Maria Theresa of Austria (31 July 1816 – 8 August 1867) was the second wife of King Ferdinand II of the Two Sicilies, making her Queen of the Two Sicilies. She was the eldest daughter of Archduke Charles, Duke of Teschen and Princess Henrietta of Nassau-Weilburg.

Maria Theresa was Princess-Abbess of the Theresian Royal and Imperial Ladies Chapter of the Castle of Prague (1834–1835).

Her paternal grandparents were Leopold II, Holy Roman Emperor and Maria Luisa of Spain. Her maternal grandparents were Frederick William of Nassau-Weilburg and his wife Burgravine Louise Isabelle of Kirchberg.

Early life (1816–1837) 
Maria Theresa was born on 31 July 1816 in Vienna, Austria. She was the eldest child of Archduke Charles, Duke of Teschen and Princess Henrietta of Nassau-Weilburg.

On 29 December 1837, Maria Theresa’s mother died after contracting scarlet fever and pneumonia. Maria Theresa took on a motherly role for her siblings.

Queen consort (1837–1859)
On 9 January 1837 in the Augustinian Church in Vienna, Maria Theresa married Ferdinand II of the Two Sicilies. The bride was almost twenty-one years old and the groom twenty-seven. Upon her marriage, Maria Theresa became the Queen consort of the Two Sicilies.

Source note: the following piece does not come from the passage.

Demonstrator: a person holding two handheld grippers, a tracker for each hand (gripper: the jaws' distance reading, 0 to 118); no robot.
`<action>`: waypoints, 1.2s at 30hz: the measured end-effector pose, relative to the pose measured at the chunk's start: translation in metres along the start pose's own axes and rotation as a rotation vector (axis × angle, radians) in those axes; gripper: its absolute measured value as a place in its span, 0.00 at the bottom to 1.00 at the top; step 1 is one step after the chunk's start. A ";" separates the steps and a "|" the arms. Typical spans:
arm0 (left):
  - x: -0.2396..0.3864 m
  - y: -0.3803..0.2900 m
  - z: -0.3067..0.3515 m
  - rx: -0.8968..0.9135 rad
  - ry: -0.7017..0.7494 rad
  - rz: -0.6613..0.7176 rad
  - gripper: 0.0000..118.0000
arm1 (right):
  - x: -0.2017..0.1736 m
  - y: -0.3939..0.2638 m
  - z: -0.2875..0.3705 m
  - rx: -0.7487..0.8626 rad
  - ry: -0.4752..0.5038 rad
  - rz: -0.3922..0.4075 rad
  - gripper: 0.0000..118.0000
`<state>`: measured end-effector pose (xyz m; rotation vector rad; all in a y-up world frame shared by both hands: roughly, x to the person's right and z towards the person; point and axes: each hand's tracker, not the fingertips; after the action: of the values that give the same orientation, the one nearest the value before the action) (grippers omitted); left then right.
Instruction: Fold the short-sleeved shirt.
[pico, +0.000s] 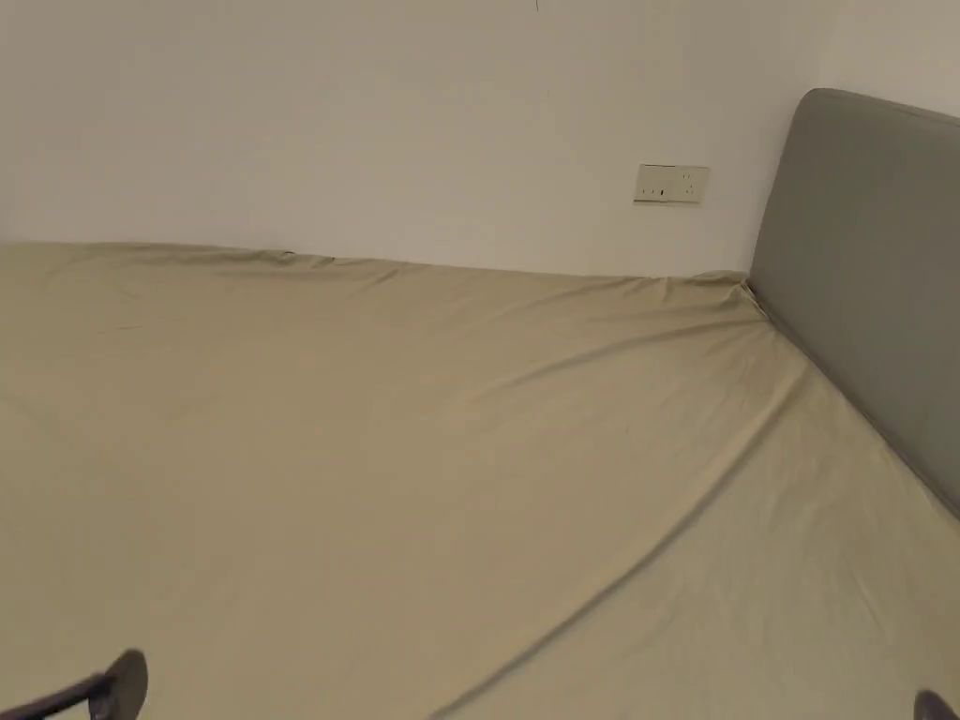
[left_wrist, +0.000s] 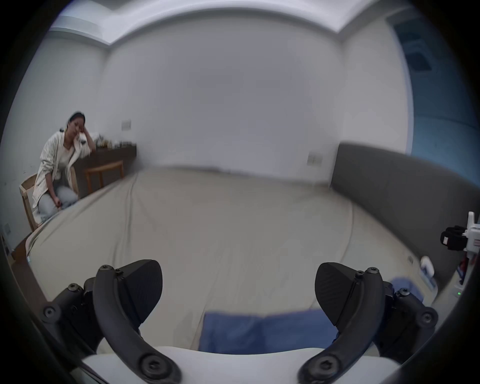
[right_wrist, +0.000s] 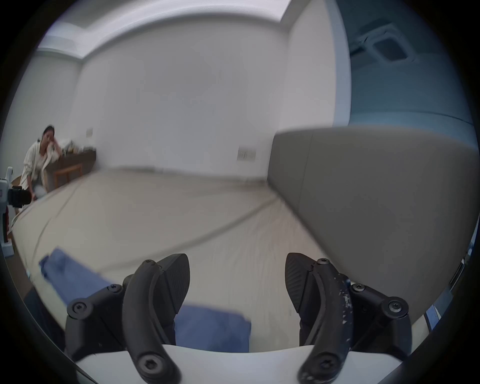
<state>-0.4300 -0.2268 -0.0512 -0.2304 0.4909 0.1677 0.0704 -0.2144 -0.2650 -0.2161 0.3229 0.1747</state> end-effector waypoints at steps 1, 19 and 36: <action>0.006 0.005 0.002 0.031 0.002 0.009 0.99 | -0.005 0.004 0.001 0.050 -0.003 -0.017 0.68; -0.131 -0.052 -0.089 -0.393 -0.238 0.555 0.00 | -0.057 -0.011 -0.034 0.067 0.125 -0.093 0.01; -0.218 -0.173 -0.166 -0.787 -0.621 1.009 0.92 | -0.094 -0.014 -0.052 -0.065 0.164 -0.062 0.01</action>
<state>-0.6564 -0.4588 -0.0572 -0.6581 -0.1491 1.3873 -0.0296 -0.2527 -0.2797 -0.3055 0.4736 0.1064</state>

Queen Maria Theresa is described as badly dressed and did not answer to the ideal image of a regal person. She disliked her public role and life at court, and preferred to confine herself in her private rooms dedicated to needlework and her children. She had a good relationship with both her spouse and her stepson Francis: her stepson respected her and she used to demonstratively call him her son. Maria Theresa was interested in politics; she is known to have acted as the king's advisor and to have influenced him to be strict, and when she could not be present at the reception of officials and wished to hear the conversation, she listened to the talk behind the door. She nursed Ferdinand on his death bed.

Queen Dowager (1859–1867)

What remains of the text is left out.